• WHAT IS EXPECTED: Pull every line containing "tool" out of the listing below.

= = =

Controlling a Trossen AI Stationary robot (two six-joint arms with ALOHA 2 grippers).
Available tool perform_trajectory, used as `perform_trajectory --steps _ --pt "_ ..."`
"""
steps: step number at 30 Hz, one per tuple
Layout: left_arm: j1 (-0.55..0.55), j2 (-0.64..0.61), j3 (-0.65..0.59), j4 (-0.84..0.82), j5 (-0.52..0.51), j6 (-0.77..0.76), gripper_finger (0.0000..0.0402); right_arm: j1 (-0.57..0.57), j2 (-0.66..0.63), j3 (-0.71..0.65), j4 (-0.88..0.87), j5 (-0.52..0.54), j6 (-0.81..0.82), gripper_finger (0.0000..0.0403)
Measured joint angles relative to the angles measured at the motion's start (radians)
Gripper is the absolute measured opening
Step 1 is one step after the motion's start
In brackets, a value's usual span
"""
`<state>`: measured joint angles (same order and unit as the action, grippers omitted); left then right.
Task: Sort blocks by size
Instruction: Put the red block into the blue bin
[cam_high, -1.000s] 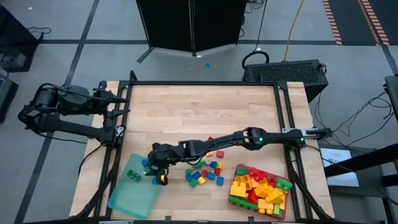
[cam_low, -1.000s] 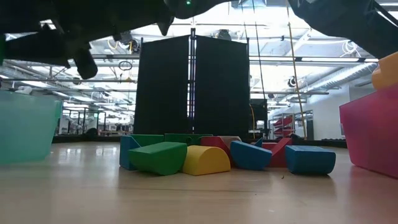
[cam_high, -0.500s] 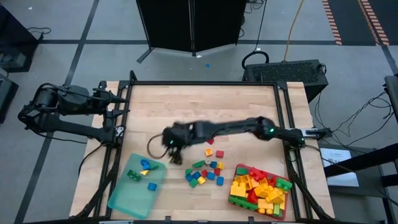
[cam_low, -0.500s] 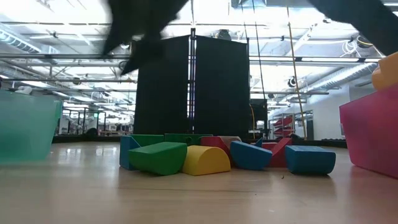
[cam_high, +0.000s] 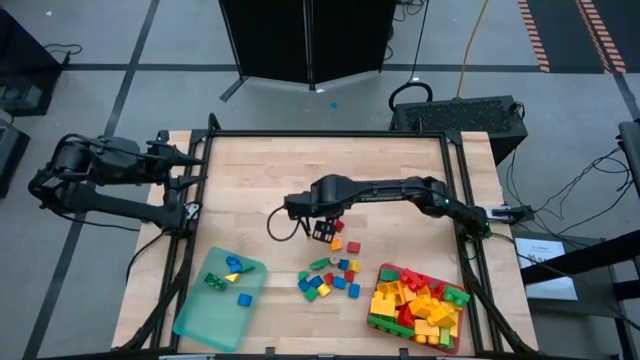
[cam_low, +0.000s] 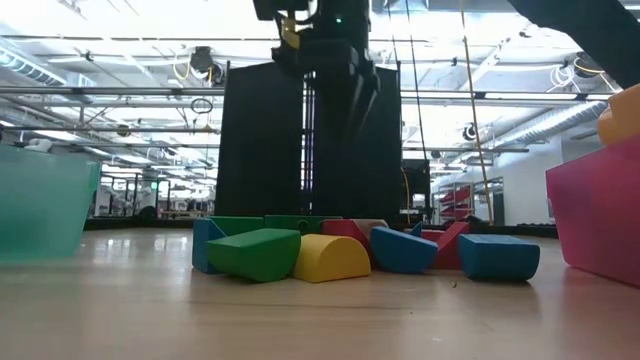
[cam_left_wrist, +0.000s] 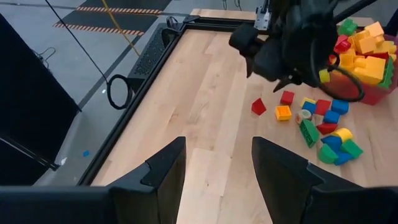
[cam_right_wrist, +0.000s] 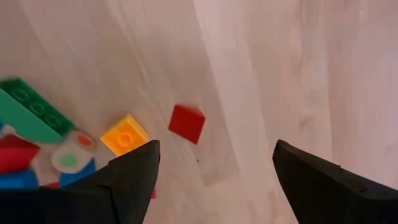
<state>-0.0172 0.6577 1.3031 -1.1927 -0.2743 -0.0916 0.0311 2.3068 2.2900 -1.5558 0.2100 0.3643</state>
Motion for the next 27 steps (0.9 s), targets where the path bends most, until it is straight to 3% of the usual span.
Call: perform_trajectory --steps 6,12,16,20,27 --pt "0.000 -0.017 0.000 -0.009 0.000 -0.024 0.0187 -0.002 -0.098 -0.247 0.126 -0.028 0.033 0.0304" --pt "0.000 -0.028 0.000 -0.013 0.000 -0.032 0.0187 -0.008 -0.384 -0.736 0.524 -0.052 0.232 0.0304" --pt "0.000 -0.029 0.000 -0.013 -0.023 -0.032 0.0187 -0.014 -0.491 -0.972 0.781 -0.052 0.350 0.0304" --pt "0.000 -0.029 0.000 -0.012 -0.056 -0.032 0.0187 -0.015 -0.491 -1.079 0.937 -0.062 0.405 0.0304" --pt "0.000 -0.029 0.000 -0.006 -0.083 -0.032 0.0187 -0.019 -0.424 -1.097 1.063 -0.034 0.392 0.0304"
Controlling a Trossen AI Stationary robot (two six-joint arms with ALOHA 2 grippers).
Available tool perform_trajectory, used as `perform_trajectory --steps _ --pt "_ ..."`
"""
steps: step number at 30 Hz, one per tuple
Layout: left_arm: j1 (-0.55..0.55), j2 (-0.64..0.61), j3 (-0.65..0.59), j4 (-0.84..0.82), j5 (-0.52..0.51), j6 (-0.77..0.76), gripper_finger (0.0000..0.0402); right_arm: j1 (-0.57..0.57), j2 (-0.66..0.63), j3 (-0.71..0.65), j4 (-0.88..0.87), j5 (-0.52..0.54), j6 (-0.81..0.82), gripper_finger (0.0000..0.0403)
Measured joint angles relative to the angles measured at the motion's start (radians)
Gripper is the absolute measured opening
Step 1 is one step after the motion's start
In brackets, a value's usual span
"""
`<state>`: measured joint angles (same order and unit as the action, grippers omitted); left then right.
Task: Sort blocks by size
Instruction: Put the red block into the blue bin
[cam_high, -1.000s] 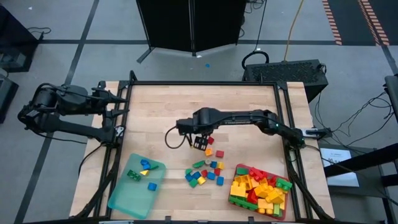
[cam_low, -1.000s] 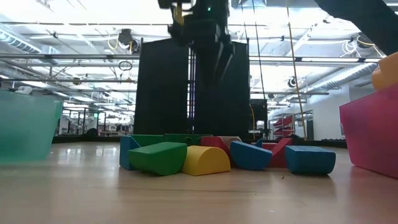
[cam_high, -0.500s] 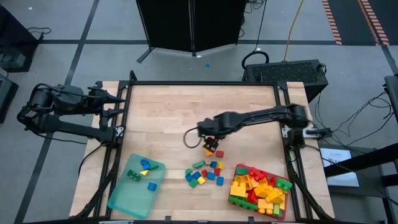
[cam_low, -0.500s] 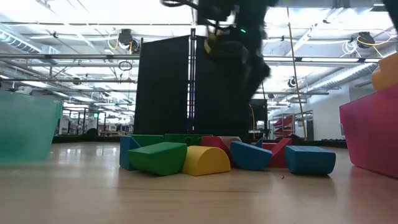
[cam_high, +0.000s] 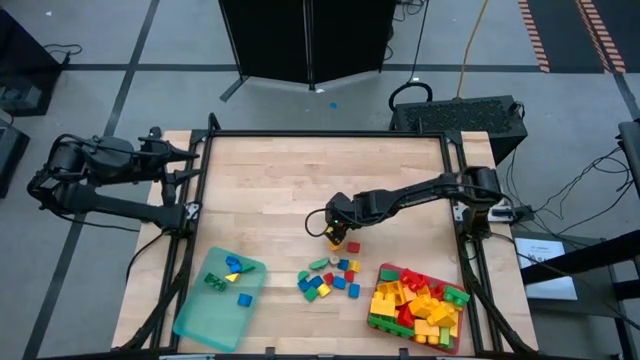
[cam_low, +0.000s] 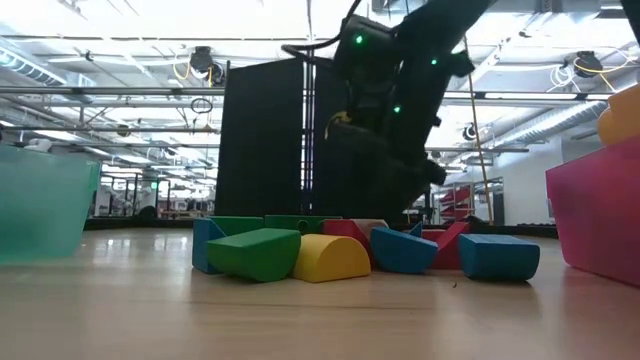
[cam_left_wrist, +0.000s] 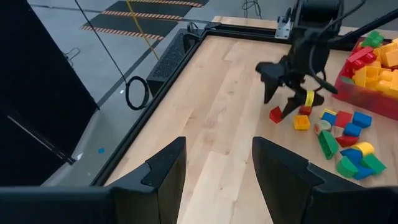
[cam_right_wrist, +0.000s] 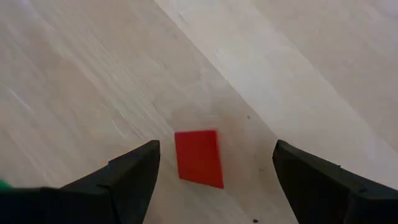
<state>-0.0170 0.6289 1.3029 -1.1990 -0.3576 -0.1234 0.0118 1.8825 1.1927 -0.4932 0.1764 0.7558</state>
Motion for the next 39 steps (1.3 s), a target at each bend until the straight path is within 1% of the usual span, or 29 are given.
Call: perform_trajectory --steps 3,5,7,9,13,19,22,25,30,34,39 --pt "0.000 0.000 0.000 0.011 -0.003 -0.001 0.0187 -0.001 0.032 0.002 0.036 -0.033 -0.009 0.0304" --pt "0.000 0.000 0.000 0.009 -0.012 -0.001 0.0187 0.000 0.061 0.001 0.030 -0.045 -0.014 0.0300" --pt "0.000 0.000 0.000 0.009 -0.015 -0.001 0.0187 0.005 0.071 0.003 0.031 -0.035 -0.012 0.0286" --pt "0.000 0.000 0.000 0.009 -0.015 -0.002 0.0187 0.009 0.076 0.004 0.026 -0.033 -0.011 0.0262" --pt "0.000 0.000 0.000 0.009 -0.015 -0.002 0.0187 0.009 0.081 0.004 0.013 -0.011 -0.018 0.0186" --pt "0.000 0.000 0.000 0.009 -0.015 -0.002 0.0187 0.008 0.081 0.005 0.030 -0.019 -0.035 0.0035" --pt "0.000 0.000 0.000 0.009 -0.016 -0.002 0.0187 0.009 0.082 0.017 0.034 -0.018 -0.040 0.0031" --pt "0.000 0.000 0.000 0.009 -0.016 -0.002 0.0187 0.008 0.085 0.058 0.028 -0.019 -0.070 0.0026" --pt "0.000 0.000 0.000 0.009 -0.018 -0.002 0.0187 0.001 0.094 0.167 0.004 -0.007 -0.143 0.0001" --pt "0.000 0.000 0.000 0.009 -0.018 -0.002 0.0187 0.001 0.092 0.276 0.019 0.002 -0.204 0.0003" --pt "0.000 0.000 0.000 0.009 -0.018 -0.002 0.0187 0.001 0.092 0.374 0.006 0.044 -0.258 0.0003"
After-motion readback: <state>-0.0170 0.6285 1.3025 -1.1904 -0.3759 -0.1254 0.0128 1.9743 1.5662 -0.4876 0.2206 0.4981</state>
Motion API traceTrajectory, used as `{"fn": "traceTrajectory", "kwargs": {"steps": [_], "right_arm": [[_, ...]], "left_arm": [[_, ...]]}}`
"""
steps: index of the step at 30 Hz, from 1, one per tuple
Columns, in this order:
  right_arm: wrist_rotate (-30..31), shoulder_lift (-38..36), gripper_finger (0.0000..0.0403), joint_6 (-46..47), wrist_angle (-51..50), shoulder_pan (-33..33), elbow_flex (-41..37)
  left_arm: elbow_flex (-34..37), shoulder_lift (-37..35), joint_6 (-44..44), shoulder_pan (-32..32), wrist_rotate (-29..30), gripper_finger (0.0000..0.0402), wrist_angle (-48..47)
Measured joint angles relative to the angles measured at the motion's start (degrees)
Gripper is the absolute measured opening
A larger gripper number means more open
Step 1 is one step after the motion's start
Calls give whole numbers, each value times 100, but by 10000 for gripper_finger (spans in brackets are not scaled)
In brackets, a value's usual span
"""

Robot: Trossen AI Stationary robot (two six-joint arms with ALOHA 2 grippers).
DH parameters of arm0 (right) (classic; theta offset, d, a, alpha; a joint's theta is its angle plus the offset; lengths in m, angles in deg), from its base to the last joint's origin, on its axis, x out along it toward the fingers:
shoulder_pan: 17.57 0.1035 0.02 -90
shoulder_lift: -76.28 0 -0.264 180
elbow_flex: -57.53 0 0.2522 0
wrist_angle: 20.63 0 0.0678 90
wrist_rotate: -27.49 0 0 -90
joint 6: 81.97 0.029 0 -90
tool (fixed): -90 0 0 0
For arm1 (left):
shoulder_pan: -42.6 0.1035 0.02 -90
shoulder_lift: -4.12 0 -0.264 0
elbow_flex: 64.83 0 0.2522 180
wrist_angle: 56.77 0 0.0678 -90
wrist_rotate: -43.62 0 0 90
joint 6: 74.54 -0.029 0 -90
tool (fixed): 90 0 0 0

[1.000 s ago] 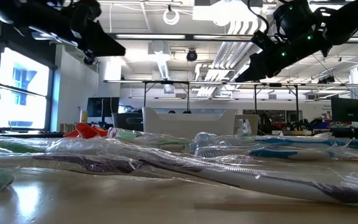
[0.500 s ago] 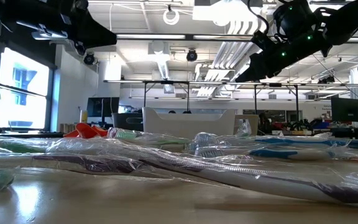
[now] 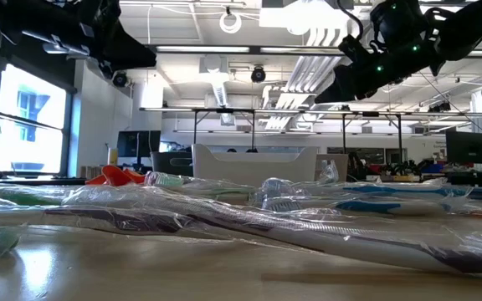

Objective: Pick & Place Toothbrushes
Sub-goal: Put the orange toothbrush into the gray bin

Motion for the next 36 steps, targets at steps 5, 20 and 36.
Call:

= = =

• FINISHED TASK:
Available tool perform_trajectory, used as `perform_trajectory --steps _ --pt "_ ..."`
Available tool perform_trajectory, used as `perform_trajectory --steps _ --pt "_ ..."`
tool (fixed): -90 0 0 0
tool (fixed): 90 0 0 0

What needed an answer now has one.